### [What you should do]
Give all the data again exactly.

### [Data below]
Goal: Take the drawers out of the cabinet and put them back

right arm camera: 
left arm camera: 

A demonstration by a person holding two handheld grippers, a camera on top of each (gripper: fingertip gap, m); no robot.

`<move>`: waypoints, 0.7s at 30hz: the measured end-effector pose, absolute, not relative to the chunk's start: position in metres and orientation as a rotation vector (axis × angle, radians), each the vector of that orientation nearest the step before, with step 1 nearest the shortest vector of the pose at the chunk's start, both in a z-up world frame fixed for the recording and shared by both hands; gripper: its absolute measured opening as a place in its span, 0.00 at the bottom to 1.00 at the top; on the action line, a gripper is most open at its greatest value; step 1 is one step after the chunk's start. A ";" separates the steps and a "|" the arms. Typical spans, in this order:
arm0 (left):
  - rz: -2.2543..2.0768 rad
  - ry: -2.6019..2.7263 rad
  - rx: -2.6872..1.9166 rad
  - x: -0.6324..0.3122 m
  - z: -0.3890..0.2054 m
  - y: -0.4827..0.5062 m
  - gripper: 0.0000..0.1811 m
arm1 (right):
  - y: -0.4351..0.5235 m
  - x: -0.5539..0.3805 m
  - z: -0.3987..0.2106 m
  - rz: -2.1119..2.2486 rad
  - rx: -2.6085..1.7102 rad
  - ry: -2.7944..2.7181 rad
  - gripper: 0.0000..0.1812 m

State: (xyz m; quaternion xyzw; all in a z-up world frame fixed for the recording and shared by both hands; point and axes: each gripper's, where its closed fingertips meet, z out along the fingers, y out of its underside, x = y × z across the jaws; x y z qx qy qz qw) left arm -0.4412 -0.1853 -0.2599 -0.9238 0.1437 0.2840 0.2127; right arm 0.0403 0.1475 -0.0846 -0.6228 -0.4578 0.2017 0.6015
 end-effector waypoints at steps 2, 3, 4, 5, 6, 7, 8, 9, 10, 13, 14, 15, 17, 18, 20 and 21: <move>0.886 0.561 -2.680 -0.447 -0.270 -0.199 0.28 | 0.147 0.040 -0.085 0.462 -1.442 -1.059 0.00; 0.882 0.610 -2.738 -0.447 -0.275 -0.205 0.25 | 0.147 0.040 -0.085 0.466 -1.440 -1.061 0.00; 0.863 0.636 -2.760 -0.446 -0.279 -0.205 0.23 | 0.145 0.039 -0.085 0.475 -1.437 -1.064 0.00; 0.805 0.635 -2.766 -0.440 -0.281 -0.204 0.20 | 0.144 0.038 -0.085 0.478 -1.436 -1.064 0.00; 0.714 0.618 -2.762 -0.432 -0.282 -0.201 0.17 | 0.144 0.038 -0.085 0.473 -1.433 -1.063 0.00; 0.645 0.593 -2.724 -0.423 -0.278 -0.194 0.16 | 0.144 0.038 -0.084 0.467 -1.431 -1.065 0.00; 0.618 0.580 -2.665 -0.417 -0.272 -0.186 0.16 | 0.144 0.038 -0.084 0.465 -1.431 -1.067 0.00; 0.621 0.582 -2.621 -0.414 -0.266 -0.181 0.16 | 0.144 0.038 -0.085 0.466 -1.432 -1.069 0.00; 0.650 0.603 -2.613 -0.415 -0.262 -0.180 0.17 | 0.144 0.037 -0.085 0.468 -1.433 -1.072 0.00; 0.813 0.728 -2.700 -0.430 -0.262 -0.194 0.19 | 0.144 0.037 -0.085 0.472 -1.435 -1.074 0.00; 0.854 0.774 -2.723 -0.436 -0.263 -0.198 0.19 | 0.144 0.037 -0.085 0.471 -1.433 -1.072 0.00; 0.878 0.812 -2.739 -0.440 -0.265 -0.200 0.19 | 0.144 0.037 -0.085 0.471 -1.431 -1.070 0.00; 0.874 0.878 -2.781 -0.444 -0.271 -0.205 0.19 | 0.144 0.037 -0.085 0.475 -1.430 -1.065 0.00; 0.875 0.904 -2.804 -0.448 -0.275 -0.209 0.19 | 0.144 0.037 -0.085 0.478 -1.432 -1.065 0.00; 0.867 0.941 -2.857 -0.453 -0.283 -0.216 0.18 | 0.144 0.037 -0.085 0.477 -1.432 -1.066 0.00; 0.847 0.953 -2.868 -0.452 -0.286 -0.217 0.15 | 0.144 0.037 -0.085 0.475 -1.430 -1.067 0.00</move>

### [Task result]
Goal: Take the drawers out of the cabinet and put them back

right arm camera: 
left arm camera: 

A demonstration by a person holding two handheld grippers, a camera on top of each (gripper: fingertip gap, m); no robot.

`<move>`: waypoints, 0.7s at 30hz: the measured end-effector pose, absolute, not relative to the chunk's start: position in metres and orientation as a rotation vector (axis × angle, radians), each the vector of that orientation nearest the step before, with step 1 nearest the shortest vector of the pose at the chunk's start, both in a z-up world frame fixed for the recording and shared by both hands; gripper: its absolute measured opening as a place in its span, 0.00 at the bottom to 1.00 at the top; on the action line, a gripper is most open at its greatest value; step 1 is one step after the chunk's start. A ";" separates the steps and a "|" the arms. Typical spans, in this order:
arm0 (left):
  - rz: -2.2543..2.0768 rad
  - ry: -2.6019..2.7263 rad
  - rx: -2.6872..1.9166 rad
  - x: -0.6324..0.3122 m
  - z: -0.3890..0.2054 m
  - y: -0.4827..0.5062 m
  - gripper: 0.0000..0.1811 m
arm1 (right):
  - y: -0.4351..0.5235 m
  - x: -0.5539..0.3805 m
  - z: -0.3987..0.2106 m
  - rz: -2.1119..2.2486 rad
  - rx: -2.6085..1.7102 rad
  - ry: -2.7944..2.7181 rad
  - gripper: 0.0000..0.1812 m

State: (xyz m; quaternion xyzw; all in a z-up world frame fixed for the recording and shared by both hands; point and axes: each gripper's, where its closed fingertips meet, z out along the fingers, y out of its underside, x = y × z across the jaws; x y z qx qy qz qw) left arm -0.4412 -0.1853 -0.2599 -0.9238 0.1437 0.2840 0.2127; right arm 0.0403 0.1475 -0.0846 -0.6228 -0.4578 0.2017 0.6015
 end-effector waypoints at steps 2, 3, 4, 5, 6, 7, 8, 9, 10, 13, 14, 15, 17, 18, 20 and 21: <move>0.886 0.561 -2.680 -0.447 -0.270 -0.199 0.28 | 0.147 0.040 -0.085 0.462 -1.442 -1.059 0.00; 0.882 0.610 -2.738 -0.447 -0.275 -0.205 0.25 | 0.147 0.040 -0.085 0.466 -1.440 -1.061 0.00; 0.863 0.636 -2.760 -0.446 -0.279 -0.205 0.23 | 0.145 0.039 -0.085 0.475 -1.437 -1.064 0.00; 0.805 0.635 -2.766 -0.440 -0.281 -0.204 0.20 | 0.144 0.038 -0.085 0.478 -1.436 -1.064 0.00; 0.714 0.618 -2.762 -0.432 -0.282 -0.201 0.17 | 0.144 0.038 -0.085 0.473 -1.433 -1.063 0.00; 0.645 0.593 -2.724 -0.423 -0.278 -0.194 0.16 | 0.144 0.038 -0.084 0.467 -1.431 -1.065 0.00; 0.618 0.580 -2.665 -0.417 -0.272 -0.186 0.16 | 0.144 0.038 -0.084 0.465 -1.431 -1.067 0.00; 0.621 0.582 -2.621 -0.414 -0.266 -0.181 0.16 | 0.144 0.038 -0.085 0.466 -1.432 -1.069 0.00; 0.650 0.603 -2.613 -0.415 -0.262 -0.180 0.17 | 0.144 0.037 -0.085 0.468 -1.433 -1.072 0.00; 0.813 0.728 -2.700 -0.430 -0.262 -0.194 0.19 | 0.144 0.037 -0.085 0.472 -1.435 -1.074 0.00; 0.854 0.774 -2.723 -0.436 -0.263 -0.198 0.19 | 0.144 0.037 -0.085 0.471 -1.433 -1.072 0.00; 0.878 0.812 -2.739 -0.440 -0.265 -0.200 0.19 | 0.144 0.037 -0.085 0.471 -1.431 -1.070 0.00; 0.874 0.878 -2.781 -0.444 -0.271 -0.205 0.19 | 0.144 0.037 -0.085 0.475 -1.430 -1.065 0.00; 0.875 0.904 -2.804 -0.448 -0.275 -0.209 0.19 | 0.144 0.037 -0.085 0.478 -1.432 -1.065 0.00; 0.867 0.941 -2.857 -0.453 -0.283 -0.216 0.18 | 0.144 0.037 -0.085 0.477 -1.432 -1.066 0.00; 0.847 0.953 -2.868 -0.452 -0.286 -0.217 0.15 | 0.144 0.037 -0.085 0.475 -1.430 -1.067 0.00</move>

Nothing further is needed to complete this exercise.